- _Requirement_: Only the opening lines of the listing, through the one with "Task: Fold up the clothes", are to be retyped, each exactly as it stands.
################
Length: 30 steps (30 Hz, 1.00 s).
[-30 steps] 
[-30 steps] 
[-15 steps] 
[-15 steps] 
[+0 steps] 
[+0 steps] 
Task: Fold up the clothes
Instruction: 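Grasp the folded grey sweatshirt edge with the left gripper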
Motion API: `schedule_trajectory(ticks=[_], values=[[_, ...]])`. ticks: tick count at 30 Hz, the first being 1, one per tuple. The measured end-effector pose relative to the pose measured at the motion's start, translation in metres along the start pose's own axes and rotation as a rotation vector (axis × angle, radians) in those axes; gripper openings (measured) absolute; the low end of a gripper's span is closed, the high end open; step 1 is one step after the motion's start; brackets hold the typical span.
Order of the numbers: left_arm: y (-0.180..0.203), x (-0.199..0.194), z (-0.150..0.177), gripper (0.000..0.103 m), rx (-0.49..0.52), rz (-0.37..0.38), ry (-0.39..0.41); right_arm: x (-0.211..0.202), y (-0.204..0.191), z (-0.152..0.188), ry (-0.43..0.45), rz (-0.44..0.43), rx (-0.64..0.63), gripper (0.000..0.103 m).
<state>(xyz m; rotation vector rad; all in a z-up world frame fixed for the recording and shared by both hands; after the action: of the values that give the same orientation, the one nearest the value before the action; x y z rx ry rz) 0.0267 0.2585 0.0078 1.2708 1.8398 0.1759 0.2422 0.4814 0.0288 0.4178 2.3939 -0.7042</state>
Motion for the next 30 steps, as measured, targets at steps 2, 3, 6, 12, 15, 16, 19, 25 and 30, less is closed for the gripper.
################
- _Answer box_:
Length: 30 steps (30 Hz, 1.00 s).
[-30 steps] 
[-30 steps] 
[-15 steps] 
[-15 steps] 
[+0 steps] 
[+0 steps] 
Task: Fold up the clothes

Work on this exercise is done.